= Lisi Mangold =

Swiss actress (1950–1986)

Lisi Mangold (24 April 1950 – 4 January 1986) was a Swiss actress.

== Life ==
She trained at the Schauspielschule Zürich and got her first engagement at the Schillertheater in Berlin. There she played in Wildwechsel by Franz Xaver Kroetz.

From 1974 until her death she belonged to the ensemble of the Munich Kammerspiele, where Ernst Wendt made her the leading actress of his productions.
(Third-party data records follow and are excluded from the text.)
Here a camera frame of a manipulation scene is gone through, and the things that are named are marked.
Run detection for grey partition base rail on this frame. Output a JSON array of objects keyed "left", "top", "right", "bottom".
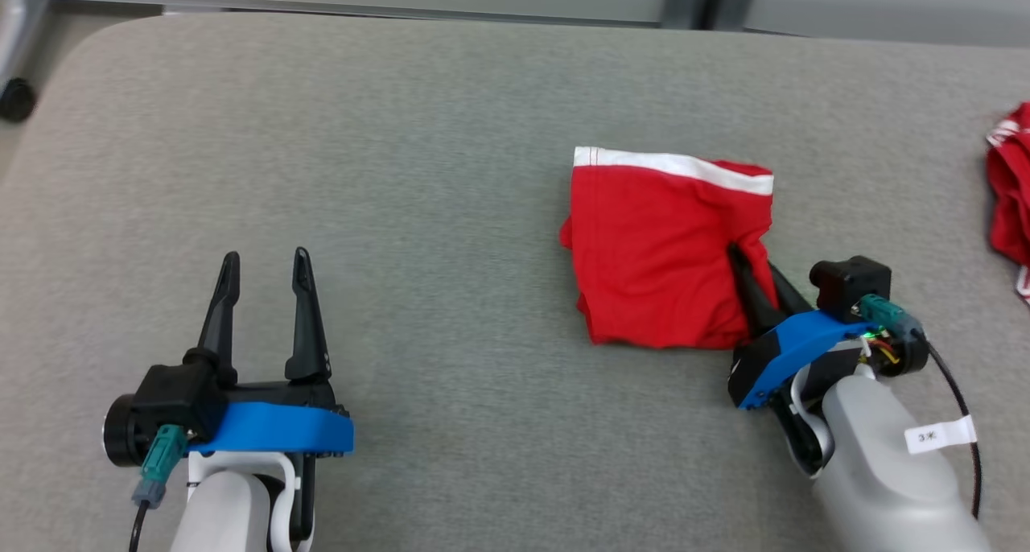
[{"left": 44, "top": 0, "right": 670, "bottom": 30}]

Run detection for teal right camera connector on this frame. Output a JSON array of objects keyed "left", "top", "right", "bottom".
[{"left": 856, "top": 294, "right": 926, "bottom": 340}]

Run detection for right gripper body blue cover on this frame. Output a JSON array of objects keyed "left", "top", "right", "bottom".
[{"left": 727, "top": 309, "right": 931, "bottom": 412}]

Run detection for black camera cable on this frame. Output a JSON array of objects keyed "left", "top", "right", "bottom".
[
  {"left": 916, "top": 338, "right": 984, "bottom": 522},
  {"left": 127, "top": 502, "right": 151, "bottom": 552}
]

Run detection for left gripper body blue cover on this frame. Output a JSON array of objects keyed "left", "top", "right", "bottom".
[{"left": 192, "top": 380, "right": 356, "bottom": 458}]

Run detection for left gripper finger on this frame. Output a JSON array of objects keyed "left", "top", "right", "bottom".
[
  {"left": 284, "top": 246, "right": 332, "bottom": 382},
  {"left": 185, "top": 251, "right": 241, "bottom": 386}
]

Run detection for black caster wheel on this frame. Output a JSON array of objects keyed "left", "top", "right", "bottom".
[{"left": 0, "top": 76, "right": 38, "bottom": 124}]

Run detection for black left camera cable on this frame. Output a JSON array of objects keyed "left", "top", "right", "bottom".
[{"left": 127, "top": 502, "right": 151, "bottom": 552}]

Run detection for grey metal floor frame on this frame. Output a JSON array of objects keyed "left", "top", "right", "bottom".
[{"left": 0, "top": 0, "right": 51, "bottom": 86}]

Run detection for teal left camera connector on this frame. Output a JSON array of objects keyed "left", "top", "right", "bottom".
[{"left": 132, "top": 424, "right": 188, "bottom": 510}]

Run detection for white cable label tag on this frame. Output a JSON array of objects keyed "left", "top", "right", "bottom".
[{"left": 904, "top": 414, "right": 979, "bottom": 455}]

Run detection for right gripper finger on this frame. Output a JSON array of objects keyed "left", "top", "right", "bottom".
[
  {"left": 727, "top": 244, "right": 786, "bottom": 338},
  {"left": 768, "top": 262, "right": 814, "bottom": 319}
]

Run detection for black right camera cable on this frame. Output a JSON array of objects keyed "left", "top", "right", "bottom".
[{"left": 916, "top": 338, "right": 984, "bottom": 522}]

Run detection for teal camera connector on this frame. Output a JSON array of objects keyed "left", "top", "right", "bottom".
[
  {"left": 856, "top": 294, "right": 926, "bottom": 340},
  {"left": 132, "top": 424, "right": 188, "bottom": 510}
]

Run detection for red jersey with lettering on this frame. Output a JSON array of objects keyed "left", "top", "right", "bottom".
[{"left": 986, "top": 101, "right": 1030, "bottom": 306}]

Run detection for red shorts with white band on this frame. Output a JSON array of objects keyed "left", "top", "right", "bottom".
[{"left": 558, "top": 146, "right": 776, "bottom": 351}]
She was the Käthe in Gerhart Hauptmann's Einsame Menschen (1975), Hero in Viel Lärm um nichts (1975), Elisabeth in Horváth's Glaube Liebe Hoffnung (1975), Natascha in Gorki's Nachtasyl (1976), Rita in Thomas Brasch's Lovely Rita (1978), Luise in Intrigue and Love (1978) and assumed the title role in Das Käthchen von Heilbronn (1979) as well as in August Strindberg's Fräulein Julie (1980). In 1981 Lisi Mangold impersonated Princess Leonore in Torquato Tasso, in 1982 Celia in Wie es euch gefällt. In 1984 she played Minna in Minna by Barnhelm.

She also took on several roles in television productions and in the German-language radio play version of Douglas Adams' The Hitchhiker's Guide to the Galaxy - again directed by Ernst Wendt.

Lisi Mangold died of cancer at the age of 35. She was in a relationship with the actor Charles Brauer for many years until her death.

== Filmography ==
- 1977: Tatort: Finderlohn (TV)
- 1977: The Serpent's Egg
- 1978: Germany in Autumn
- 1981: Trokadero
- 1984: Die schwarzen Brüder (TV miniseries)
- 1984: Man Without Memory
- 1985: Die Mitläufer

== Radio drama ==

- 1976: Jean Chatenet: Die Wölfin – Regie: Raoul Wolfgang Schnell

== Literature ==

- Thomas Blubacher: Lisi Mangold. In: Andreas Kotte (Ed.): Theaterlexikon der Schweiz. Volume 2, Chronos, Zurich 2005, ISBN 3-0340-0715-9, p. 1167.